My wife and I were there on holiday, and we had decided to take a swing through the border counties of Northern Ireland en route from Connemara and the Aran Islands to Dublin.

Crossing into the north in our little rented Nissan Micra was a simple proposition. The border station near Belcoo, between Sligo and Enniskillen, was deserted. The booths were empty, the gates raised. Not a soldier nor customs agent was in sight.

Given that earlier experience, the British Army checkpoint on the M1 came as a shock of sandbags, soldiers, and machine guns.

The last time I crossed that border, this time by bus, was a year ago and the only indication that I had passed out of one country and into another was the change in carrier on my cellphone.

I will be back there again at the end of this week, this time traveling with my son, who will turn 18 on the overnight flight across the Atlantic. He’ll be the same age as many of those British soldiers who trained their guns on us as we crossed the border back in 1992, and likely the same age as some of the IRA volunteers who blew that checkpoint up with a 2,200 lb. bomb in May of the same year.

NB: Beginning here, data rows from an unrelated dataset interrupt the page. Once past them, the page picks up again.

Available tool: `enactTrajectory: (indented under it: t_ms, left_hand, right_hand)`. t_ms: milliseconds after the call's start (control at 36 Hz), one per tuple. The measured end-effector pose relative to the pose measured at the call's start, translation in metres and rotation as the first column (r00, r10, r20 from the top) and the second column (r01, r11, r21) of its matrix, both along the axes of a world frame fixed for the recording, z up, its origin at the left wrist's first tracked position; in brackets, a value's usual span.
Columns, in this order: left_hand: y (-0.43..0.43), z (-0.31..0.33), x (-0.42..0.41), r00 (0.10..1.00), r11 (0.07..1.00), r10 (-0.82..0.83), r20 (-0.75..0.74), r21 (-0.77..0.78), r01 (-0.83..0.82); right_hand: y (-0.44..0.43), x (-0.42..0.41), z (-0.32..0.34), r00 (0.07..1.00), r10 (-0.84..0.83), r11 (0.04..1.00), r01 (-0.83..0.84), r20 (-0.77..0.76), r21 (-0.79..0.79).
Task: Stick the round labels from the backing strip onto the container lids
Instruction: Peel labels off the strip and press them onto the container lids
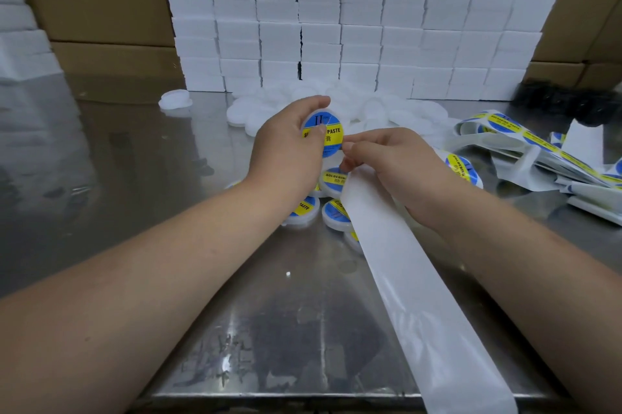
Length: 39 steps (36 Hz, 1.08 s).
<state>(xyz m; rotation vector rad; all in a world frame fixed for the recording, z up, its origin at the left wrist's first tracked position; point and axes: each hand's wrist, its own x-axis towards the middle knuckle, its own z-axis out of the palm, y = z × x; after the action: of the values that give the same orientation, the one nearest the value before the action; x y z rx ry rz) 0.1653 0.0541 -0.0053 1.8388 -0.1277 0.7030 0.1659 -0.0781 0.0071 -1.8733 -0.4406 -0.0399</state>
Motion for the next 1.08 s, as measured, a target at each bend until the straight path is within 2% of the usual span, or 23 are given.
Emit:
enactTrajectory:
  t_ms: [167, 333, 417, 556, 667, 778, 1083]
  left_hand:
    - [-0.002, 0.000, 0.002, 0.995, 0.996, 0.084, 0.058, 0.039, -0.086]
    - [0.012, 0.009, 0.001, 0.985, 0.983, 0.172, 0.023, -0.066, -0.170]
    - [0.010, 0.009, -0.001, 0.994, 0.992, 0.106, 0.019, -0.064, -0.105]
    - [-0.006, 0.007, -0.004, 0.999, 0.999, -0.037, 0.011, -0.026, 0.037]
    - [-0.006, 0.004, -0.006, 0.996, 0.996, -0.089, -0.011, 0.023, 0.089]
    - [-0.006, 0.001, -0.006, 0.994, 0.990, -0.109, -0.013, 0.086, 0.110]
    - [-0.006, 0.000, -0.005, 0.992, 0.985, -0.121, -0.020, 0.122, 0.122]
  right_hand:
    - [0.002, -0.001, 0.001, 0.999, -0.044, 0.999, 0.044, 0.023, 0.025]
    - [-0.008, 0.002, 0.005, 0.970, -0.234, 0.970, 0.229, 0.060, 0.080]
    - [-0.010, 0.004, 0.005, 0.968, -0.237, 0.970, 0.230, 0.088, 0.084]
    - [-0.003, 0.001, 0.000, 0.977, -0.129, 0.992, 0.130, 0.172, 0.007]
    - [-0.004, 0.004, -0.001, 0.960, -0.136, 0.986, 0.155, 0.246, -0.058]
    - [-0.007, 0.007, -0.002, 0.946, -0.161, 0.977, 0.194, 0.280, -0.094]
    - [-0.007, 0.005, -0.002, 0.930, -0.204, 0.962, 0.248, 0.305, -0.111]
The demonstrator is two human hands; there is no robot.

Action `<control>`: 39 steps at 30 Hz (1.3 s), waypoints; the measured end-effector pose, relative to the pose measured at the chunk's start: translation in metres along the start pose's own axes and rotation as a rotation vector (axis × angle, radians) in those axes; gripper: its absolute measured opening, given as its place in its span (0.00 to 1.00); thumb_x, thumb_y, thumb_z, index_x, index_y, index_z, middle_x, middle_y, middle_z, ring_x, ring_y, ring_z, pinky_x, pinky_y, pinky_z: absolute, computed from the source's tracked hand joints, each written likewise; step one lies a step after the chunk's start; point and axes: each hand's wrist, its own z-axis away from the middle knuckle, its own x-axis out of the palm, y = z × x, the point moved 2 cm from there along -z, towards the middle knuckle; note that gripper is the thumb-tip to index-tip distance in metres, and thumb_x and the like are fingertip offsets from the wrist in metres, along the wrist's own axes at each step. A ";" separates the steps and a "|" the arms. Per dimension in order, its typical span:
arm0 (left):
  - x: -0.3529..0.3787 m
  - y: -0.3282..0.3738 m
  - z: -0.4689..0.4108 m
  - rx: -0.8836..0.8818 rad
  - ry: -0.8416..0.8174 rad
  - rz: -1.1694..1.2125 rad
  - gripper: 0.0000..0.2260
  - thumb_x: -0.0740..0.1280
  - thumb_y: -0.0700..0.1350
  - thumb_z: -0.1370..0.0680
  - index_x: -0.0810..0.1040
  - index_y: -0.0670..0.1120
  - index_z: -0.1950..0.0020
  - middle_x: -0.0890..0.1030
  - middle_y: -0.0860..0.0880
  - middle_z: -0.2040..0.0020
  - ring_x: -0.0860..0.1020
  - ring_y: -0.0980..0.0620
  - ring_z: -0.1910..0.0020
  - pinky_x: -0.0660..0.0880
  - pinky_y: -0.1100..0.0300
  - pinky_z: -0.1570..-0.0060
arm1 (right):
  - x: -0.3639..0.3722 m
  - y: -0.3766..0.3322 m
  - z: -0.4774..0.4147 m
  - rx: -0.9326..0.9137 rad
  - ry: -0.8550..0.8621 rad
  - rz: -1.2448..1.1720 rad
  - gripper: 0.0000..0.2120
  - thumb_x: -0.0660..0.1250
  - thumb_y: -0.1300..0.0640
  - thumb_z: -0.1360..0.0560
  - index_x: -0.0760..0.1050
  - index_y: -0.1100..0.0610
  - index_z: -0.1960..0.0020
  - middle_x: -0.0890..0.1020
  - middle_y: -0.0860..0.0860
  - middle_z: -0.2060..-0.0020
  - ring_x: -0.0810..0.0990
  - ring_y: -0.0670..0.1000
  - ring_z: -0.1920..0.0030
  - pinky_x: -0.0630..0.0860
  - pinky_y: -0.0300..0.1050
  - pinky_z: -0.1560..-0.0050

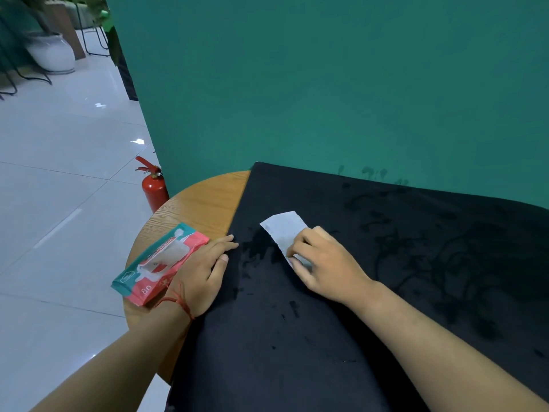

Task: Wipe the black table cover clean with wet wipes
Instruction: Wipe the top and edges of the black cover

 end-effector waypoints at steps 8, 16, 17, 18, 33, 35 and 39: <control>-0.001 0.002 0.000 -0.007 -0.014 0.001 0.19 0.53 0.52 0.15 0.77 0.56 0.28 0.73 0.62 0.25 0.68 0.65 0.27 0.65 0.59 0.26 | -0.002 -0.009 0.022 0.292 -0.243 0.097 0.07 0.64 0.51 0.21 0.77 0.50 0.56 0.76 0.44 0.61 0.74 0.49 0.58 0.75 0.45 0.57; -0.003 0.003 0.002 -0.004 -0.011 0.025 0.19 0.55 0.50 0.16 0.78 0.55 0.28 0.74 0.61 0.25 0.69 0.64 0.27 0.66 0.58 0.25 | -0.007 -0.060 0.010 0.617 -0.503 -0.176 0.09 0.66 0.44 0.23 0.78 0.48 0.57 0.82 0.43 0.61 0.81 0.49 0.54 0.82 0.50 0.54; -0.003 0.004 0.002 -0.003 -0.009 0.025 0.19 0.55 0.50 0.16 0.78 0.55 0.28 0.74 0.61 0.25 0.69 0.64 0.27 0.66 0.58 0.25 | -0.013 -0.062 0.004 0.639 -0.498 -0.156 0.11 0.65 0.41 0.23 0.79 0.48 0.56 0.82 0.43 0.60 0.81 0.50 0.54 0.82 0.50 0.54; -0.003 0.004 0.002 -0.003 -0.009 0.025 0.19 0.54 0.50 0.16 0.78 0.56 0.28 0.74 0.61 0.25 0.69 0.64 0.27 0.66 0.58 0.25 | -0.020 -0.059 -0.003 0.657 -0.449 -0.111 0.13 0.64 0.40 0.22 0.79 0.47 0.56 0.83 0.43 0.60 0.81 0.51 0.54 0.81 0.49 0.54; -0.003 0.004 0.003 0.004 -0.002 0.021 0.19 0.54 0.50 0.16 0.78 0.55 0.29 0.74 0.61 0.26 0.69 0.65 0.27 0.67 0.57 0.25 | 0.060 -0.031 -0.022 0.495 -0.415 0.080 0.34 0.43 0.39 0.12 0.42 0.56 0.13 0.42 0.51 0.14 0.37 0.51 0.15 0.40 0.51 0.16; -0.003 0.003 0.003 0.005 -0.001 0.016 0.20 0.54 0.50 0.16 0.78 0.55 0.29 0.74 0.61 0.25 0.69 0.65 0.26 0.67 0.56 0.25 | 0.062 -0.028 -0.023 0.485 -0.422 0.086 0.36 0.41 0.36 0.14 0.39 0.54 0.13 0.39 0.50 0.14 0.34 0.49 0.16 0.36 0.50 0.16; -0.003 0.001 0.002 0.007 -0.005 0.013 0.20 0.54 0.51 0.16 0.78 0.55 0.28 0.73 0.62 0.25 0.69 0.65 0.26 0.68 0.54 0.25 | 0.066 -0.023 -0.026 0.477 -0.432 0.097 0.39 0.39 0.31 0.16 0.38 0.54 0.13 0.38 0.49 0.14 0.32 0.47 0.16 0.35 0.51 0.16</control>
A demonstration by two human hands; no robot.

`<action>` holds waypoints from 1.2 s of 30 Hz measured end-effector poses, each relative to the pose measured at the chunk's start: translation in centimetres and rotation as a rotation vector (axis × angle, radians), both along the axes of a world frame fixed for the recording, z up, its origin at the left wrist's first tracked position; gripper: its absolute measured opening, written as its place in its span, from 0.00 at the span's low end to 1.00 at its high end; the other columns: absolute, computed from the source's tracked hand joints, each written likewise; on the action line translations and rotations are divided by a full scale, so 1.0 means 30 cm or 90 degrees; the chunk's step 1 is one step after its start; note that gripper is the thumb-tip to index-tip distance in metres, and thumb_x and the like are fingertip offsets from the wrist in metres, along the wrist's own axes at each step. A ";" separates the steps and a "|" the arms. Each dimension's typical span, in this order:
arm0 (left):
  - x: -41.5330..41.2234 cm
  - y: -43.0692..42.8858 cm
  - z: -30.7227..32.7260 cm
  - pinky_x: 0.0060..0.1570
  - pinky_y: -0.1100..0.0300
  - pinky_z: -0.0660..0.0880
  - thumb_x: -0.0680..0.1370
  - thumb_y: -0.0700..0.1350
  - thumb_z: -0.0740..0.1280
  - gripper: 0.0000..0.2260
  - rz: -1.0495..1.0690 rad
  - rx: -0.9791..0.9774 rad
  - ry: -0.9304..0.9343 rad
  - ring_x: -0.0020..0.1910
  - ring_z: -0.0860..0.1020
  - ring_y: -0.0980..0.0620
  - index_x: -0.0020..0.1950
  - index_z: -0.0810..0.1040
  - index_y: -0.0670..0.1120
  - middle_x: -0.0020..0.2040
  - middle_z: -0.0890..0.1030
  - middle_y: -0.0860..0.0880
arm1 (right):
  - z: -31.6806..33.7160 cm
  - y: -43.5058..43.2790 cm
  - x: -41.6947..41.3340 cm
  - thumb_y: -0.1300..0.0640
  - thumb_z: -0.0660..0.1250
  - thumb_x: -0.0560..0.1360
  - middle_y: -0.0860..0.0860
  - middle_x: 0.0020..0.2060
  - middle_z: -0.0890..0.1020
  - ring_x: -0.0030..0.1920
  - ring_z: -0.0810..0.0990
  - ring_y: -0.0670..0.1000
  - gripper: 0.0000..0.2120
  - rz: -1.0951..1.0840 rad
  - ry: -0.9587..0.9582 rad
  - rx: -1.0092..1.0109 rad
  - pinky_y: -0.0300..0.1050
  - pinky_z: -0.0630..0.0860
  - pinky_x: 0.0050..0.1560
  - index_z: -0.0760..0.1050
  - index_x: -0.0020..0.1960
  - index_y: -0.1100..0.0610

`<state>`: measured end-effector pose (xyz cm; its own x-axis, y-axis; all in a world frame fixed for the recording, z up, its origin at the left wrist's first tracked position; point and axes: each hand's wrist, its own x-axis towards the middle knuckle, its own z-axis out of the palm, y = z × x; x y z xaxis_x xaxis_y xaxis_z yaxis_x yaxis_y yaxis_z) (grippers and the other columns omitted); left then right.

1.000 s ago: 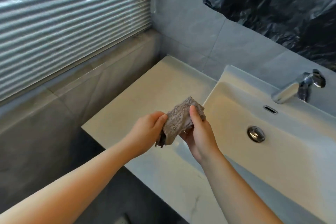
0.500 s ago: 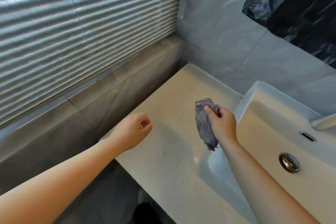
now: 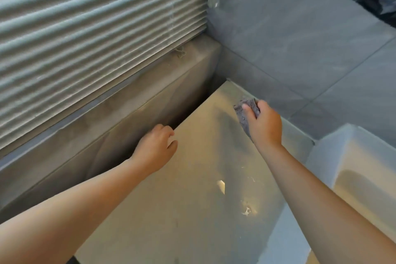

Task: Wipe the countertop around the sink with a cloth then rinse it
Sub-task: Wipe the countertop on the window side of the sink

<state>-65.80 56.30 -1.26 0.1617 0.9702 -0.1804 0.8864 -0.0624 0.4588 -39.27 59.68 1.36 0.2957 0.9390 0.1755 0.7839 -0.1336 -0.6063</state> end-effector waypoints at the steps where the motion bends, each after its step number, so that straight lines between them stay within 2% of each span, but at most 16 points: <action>1: 0.013 0.038 -0.023 0.48 0.56 0.71 0.79 0.50 0.61 0.14 0.010 -0.002 -0.004 0.52 0.75 0.47 0.61 0.73 0.45 0.57 0.74 0.47 | -0.019 0.043 0.011 0.47 0.62 0.78 0.52 0.36 0.78 0.36 0.75 0.54 0.13 0.001 -0.012 0.004 0.47 0.69 0.34 0.72 0.44 0.57; 4: 0.047 0.137 -0.094 0.55 0.53 0.71 0.79 0.51 0.61 0.16 0.046 -0.001 -0.015 0.57 0.73 0.44 0.64 0.72 0.44 0.60 0.73 0.45 | -0.068 0.163 0.036 0.47 0.63 0.78 0.52 0.36 0.78 0.37 0.73 0.53 0.12 0.016 -0.030 0.037 0.47 0.66 0.33 0.72 0.45 0.56; 7: 0.081 0.199 -0.156 0.60 0.52 0.70 0.80 0.56 0.57 0.22 0.048 -0.047 0.016 0.62 0.72 0.44 0.69 0.68 0.45 0.65 0.71 0.45 | -0.112 0.268 0.061 0.48 0.64 0.77 0.53 0.40 0.80 0.39 0.73 0.52 0.11 0.023 -0.044 0.068 0.44 0.62 0.36 0.75 0.47 0.56; 10: 0.106 0.238 -0.211 0.58 0.53 0.69 0.80 0.57 0.55 0.22 0.032 -0.081 0.008 0.62 0.72 0.43 0.68 0.69 0.45 0.64 0.72 0.44 | -0.165 0.357 0.072 0.49 0.65 0.77 0.55 0.43 0.78 0.44 0.75 0.55 0.11 0.033 -0.057 0.084 0.44 0.63 0.37 0.77 0.49 0.58; 15: 0.118 0.251 -0.272 0.52 0.52 0.71 0.80 0.55 0.57 0.17 0.000 -0.043 -0.014 0.54 0.75 0.41 0.58 0.73 0.43 0.55 0.75 0.42 | -0.222 0.450 0.046 0.51 0.66 0.76 0.56 0.41 0.79 0.42 0.76 0.56 0.11 0.035 -0.081 0.141 0.49 0.69 0.37 0.77 0.46 0.60; 18: 0.112 0.247 -0.286 0.51 0.51 0.72 0.79 0.60 0.54 0.22 0.002 -0.023 -0.023 0.51 0.76 0.41 0.57 0.74 0.42 0.53 0.76 0.42 | -0.252 0.504 0.034 0.51 0.65 0.76 0.55 0.41 0.79 0.43 0.76 0.57 0.11 0.055 -0.143 0.143 0.47 0.67 0.37 0.77 0.45 0.58; 22: 0.112 0.246 -0.296 0.51 0.53 0.71 0.80 0.57 0.56 0.19 0.006 -0.016 -0.032 0.52 0.76 0.44 0.59 0.74 0.44 0.55 0.76 0.44 | -0.302 0.538 0.012 0.49 0.64 0.76 0.56 0.43 0.81 0.44 0.78 0.59 0.12 0.025 -0.222 0.123 0.47 0.67 0.37 0.79 0.48 0.58; 27: 0.107 0.248 -0.297 0.49 0.52 0.74 0.77 0.64 0.49 0.28 0.000 -0.008 -0.041 0.50 0.77 0.44 0.57 0.75 0.44 0.52 0.77 0.45 | -0.327 0.543 -0.007 0.47 0.64 0.76 0.57 0.37 0.80 0.39 0.77 0.58 0.15 -0.013 -0.133 0.101 0.45 0.61 0.35 0.77 0.40 0.58; 31: 0.113 0.247 -0.288 0.50 0.53 0.74 0.78 0.61 0.51 0.24 0.002 -0.014 -0.026 0.50 0.77 0.45 0.58 0.74 0.44 0.53 0.77 0.45 | -0.308 0.482 -0.023 0.46 0.66 0.75 0.56 0.37 0.81 0.39 0.78 0.56 0.14 0.034 -0.086 0.097 0.42 0.61 0.36 0.79 0.40 0.57; 34: 0.117 0.245 -0.280 0.50 0.52 0.73 0.79 0.57 0.54 0.20 0.002 -0.014 -0.016 0.51 0.76 0.45 0.58 0.75 0.43 0.54 0.77 0.44 | -0.305 0.390 -0.047 0.47 0.67 0.75 0.52 0.32 0.79 0.36 0.76 0.52 0.13 0.091 -0.050 0.086 0.42 0.58 0.34 0.77 0.37 0.55; 36: 0.121 0.246 -0.274 0.51 0.51 0.73 0.80 0.56 0.55 0.20 0.004 -0.016 -0.012 0.51 0.76 0.44 0.59 0.74 0.43 0.54 0.77 0.43 | -0.301 0.330 -0.061 0.48 0.68 0.75 0.49 0.32 0.79 0.36 0.75 0.50 0.11 0.116 -0.016 0.065 0.45 0.64 0.34 0.79 0.39 0.55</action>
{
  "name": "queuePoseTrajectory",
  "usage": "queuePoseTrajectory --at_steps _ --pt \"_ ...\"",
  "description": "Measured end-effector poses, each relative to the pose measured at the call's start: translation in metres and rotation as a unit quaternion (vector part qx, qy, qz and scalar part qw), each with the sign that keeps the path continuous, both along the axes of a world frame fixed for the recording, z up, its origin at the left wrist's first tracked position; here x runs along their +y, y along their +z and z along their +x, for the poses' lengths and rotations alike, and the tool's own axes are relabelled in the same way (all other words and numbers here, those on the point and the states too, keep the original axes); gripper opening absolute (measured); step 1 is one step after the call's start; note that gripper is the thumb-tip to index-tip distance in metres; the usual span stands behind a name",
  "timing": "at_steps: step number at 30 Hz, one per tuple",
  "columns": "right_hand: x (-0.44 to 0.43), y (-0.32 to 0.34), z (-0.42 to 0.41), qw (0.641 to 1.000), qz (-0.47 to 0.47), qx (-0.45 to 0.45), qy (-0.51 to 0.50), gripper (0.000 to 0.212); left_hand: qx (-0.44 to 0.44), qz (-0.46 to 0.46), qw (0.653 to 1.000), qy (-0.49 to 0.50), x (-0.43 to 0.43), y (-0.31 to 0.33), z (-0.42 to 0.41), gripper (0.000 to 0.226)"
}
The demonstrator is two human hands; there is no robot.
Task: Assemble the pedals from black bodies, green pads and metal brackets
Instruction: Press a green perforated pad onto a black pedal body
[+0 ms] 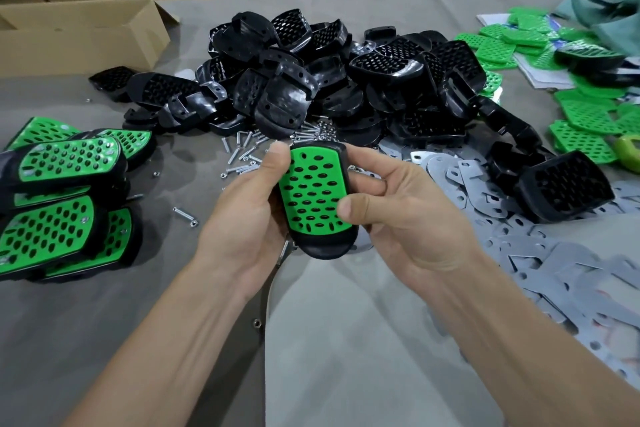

When we cross the border on our way to Belfast, it could very well be one of the last times that the border will still exist in essentially name only. With Britain voting to leave the European Union, of which the Republic of Ireland will remain a member, the reimposing of a hardened border may well be one of the most visible signs of the new Brexit reality.

If the United Kingdom really wants to reestablish strict border control, which was the emotional heart of the case for pulling out of the EU, then the UK will have no other choice than to restrict the Northern Irish border lest the unrestricted migration within the EU spill into the UK through this obvious back door.

Germany’s Chancellor Angela Merkel has declined to back a special arrangement suggested by the Irish government that would allow the soft border with Northern Ireland to stay as is should Britain follow through with Brexit.

It won’t happen over night, but assuming Britain invokes Article 50 of the EU treaty and begins the formal process of withdrawal, the border as it stands today will be fundamentally changed, and gone with it will be many of the other unseen structures and dynamics that have contributed to the almost 20 years of peace bought by the Good Friday Agreement.

Should this happen the unseen border will once again be seen, with all that connotes. Perhaps it won’t feature as many soldiers, sandbags, or machine guns, but it certainly won’t be the invisible reality of today, marked only by a notification on your cellphone.

Faulkner, O’Connor, and ‘The Wrong-Eyed Jesus’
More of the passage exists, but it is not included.